*What is required*: For the listing that follows, give again exactly the lines from the one with "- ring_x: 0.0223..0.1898" to the one with "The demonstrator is", including both.

--- Given data Enclosed Below ---

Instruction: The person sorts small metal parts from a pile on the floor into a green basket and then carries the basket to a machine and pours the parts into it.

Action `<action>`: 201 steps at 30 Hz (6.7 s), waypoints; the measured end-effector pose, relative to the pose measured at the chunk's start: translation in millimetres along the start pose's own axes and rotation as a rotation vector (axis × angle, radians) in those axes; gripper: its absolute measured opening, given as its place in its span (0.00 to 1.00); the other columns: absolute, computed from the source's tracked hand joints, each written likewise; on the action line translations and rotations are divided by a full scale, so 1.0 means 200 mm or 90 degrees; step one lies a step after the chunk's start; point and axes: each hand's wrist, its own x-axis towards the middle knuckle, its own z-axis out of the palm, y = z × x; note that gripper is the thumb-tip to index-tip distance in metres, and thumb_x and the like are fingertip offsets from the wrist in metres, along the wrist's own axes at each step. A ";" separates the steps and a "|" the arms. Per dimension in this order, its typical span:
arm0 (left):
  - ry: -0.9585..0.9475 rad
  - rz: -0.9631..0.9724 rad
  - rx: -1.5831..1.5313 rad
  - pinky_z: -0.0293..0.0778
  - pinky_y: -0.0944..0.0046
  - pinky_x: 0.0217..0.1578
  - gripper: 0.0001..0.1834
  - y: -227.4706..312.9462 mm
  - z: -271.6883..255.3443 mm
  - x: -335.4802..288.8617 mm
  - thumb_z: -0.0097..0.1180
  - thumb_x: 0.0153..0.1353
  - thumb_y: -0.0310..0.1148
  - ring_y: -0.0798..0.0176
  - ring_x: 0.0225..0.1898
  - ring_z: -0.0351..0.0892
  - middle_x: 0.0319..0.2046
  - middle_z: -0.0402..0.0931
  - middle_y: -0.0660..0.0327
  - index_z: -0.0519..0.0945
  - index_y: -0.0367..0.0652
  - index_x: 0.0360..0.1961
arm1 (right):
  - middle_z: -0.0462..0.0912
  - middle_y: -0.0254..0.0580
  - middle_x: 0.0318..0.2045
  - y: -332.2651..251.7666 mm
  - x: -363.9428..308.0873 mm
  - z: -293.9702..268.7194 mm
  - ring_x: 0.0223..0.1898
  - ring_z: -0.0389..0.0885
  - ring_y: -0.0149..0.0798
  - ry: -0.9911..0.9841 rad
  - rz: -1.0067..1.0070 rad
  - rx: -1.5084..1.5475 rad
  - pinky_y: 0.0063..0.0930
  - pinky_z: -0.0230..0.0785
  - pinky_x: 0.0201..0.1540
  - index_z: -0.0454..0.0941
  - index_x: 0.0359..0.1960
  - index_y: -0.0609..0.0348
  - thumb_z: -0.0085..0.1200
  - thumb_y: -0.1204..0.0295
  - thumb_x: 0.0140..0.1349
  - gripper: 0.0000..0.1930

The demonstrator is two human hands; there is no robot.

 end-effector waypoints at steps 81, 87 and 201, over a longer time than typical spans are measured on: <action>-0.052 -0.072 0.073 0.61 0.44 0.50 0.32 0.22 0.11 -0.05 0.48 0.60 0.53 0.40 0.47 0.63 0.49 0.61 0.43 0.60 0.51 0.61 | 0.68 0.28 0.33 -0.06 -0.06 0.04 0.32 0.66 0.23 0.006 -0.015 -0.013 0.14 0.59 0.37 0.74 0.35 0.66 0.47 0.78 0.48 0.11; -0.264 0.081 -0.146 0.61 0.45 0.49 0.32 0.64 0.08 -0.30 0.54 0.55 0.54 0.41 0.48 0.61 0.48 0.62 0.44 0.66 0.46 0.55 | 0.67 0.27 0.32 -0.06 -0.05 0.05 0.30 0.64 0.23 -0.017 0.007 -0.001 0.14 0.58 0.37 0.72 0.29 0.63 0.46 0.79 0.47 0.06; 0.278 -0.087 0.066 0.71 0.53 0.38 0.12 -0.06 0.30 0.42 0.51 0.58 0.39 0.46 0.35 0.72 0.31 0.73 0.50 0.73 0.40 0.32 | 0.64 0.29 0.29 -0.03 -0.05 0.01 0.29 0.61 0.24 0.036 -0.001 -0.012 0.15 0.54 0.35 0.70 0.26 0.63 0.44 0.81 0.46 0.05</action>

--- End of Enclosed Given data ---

*Finished task*:
  - ring_x: 0.0223..0.1898
  - ring_z: -0.0389..0.0885
  - ring_y: -0.0149..0.0798
  - ry: -0.9911..0.9841 rad
  - rz: -1.0067..1.0070 rad
  - rx: -1.5084..1.5475 rad
  - pinky_y: 0.0063..0.0930
  - pinky_z: -0.0230..0.0785
  - pinky_x: 0.0201..0.1540
  - index_z: -0.0454..0.0941
  - index_x: 0.0359..0.1960
  - index_y: -0.0609..0.0348
  - thumb_z: -0.0085..0.1200
  - thumb_y: -0.1204..0.0295
  - thumb_x: 0.0140..0.1349
  - gripper: 0.0000..0.1930

The demonstrator is two human hands; there is no robot.

That covers the exercise completely.